Следующий приезд в Берлин окончательно убедил нас в том, что на Западе существует-таки свобода. Мы вновь почувствовали себя в приятном одиночестве, которое не было нарушено в течение нескольких последующих лет. До определенного момента.

О перипетиях со слежкой за нами я рассказал Андропову только после того, как инцидент был исчерпан. Из всей истории его почему-то больше всего заинтересовала оброненная Баром фраза: в Берлине трудно разобраться, кто за кем и с какой целью следит. Мне показалось, что все рассказанное было для него ново не более, чем наполовину, да и то на меньшую.

И тем не менее он задумался. Затем поменял позу в кресле и перевел взгляд с меня на верхнюю часть окна, где виднелся обрамленный в оконную раму кусок серовато-дождливого неба. Было видно, как обычно исправно и быстро работавший мозг напрягся, предлагая различные решения, которые он одно за другим отбрасывал. Наконец выкристаллизовалось что-то приемлемое, потому что он вернулся к исходному положению в кресле.

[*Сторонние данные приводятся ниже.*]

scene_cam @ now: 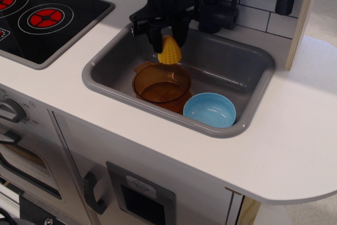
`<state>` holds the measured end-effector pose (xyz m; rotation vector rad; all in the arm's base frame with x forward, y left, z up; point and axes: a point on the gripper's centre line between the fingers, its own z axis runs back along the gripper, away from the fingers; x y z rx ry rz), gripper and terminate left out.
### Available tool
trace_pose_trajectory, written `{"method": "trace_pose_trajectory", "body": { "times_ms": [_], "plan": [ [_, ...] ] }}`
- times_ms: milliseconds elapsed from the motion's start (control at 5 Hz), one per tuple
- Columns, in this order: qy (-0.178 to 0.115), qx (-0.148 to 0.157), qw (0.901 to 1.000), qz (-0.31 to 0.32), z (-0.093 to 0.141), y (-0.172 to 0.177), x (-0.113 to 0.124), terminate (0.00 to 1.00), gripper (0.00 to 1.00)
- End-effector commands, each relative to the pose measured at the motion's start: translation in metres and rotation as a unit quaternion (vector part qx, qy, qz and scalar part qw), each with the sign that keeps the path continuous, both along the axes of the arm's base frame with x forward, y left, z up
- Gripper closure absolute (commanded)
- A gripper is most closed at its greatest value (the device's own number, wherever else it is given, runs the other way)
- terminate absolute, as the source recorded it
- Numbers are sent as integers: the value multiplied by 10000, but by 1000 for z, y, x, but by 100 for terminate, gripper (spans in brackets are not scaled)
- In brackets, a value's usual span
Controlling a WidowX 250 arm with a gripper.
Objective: Take corn out of bowl sink
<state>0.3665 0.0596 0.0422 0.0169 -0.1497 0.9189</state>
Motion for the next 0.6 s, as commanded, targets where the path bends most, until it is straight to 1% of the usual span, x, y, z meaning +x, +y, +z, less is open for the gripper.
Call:
{"method": "trace_pose_trajectory", "body": {
  "times_ms": [0, 200, 400],
  "plan": [
    [-314, 155, 9994, 76, 15, 32, 22, 0, 100],
    [-288, 258, 9992, 81, 10, 42, 24, 0, 100],
    [-241, 290, 9992, 129, 4, 54, 23, 0, 100]
  ]
}}
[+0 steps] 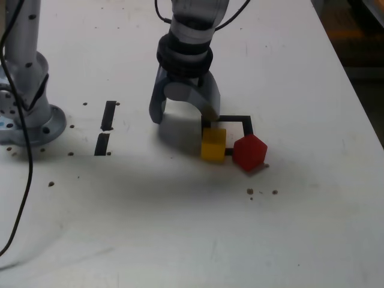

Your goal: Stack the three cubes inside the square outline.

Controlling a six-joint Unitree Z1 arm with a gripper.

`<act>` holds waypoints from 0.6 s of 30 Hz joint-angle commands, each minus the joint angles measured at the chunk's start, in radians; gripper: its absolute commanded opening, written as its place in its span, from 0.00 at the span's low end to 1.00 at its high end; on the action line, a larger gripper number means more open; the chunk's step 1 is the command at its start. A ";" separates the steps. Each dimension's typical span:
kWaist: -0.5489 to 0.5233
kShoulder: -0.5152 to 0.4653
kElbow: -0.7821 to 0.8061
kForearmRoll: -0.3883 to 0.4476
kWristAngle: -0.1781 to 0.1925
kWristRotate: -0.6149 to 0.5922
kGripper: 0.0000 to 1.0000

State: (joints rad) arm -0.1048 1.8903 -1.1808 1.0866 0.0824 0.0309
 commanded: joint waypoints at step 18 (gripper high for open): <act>-0.069 -0.005 -0.188 0.130 0.025 -0.010 0.99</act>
State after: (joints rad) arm -0.1615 1.8873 -1.3498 1.1957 0.1055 0.0188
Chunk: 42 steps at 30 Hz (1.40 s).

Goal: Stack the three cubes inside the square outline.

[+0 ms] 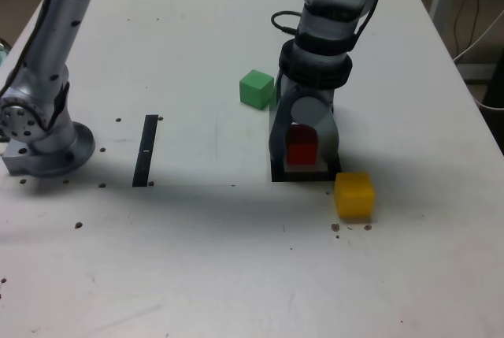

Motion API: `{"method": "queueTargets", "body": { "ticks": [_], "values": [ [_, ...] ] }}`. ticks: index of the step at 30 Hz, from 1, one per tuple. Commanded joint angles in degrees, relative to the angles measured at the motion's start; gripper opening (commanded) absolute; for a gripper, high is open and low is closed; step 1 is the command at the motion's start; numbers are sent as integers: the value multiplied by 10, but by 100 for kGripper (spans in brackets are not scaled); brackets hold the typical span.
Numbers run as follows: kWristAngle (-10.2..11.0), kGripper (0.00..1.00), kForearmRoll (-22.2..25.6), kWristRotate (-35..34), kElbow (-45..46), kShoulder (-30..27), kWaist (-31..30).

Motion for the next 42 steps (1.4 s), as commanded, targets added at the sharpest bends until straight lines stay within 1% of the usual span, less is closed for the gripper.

— Мне кажется, настало время как-то отрегулировать вопрос отношения между нами и руководством ФРГ с немецкими друзьями. Естественно, я имею в виду лишь форму, а не содержание.

— Как выяснилось, история эта не имеет отношения к немецким друзьям, а скорее к нашим бывшим союзникам, — попробовал уточнить я.

Он пропустил сказанное мимо ушей и продолжил:

— Насколько я осведомлен, у немецких друзей неплохие информационные возможности в ФРГ, а еще лучше в Западном Берлине.

Естественно, люди Мильке фиксируют ваши контакты с западными немцами и проявляют по этому поводу понятную нервозность, предполагая самое худшее, то есть что мы плетем за их спиной какие-то интриги. Вот эти необоснованные подозрения сегодня надо было бы снять.

Он вновь сменил позу, глянул в окно и видимо под влиянием сгущавшихся там туч продолжил:

— Надо прислушаться к словам Бара: в Западном Берлине действительно не разберешь, кто против кого и по какой причине интригует. А в результате — стукнут тебя по голове чем-то тяжелым, сунут в мешок, а потом все дружно укажут пальцем друг на друга.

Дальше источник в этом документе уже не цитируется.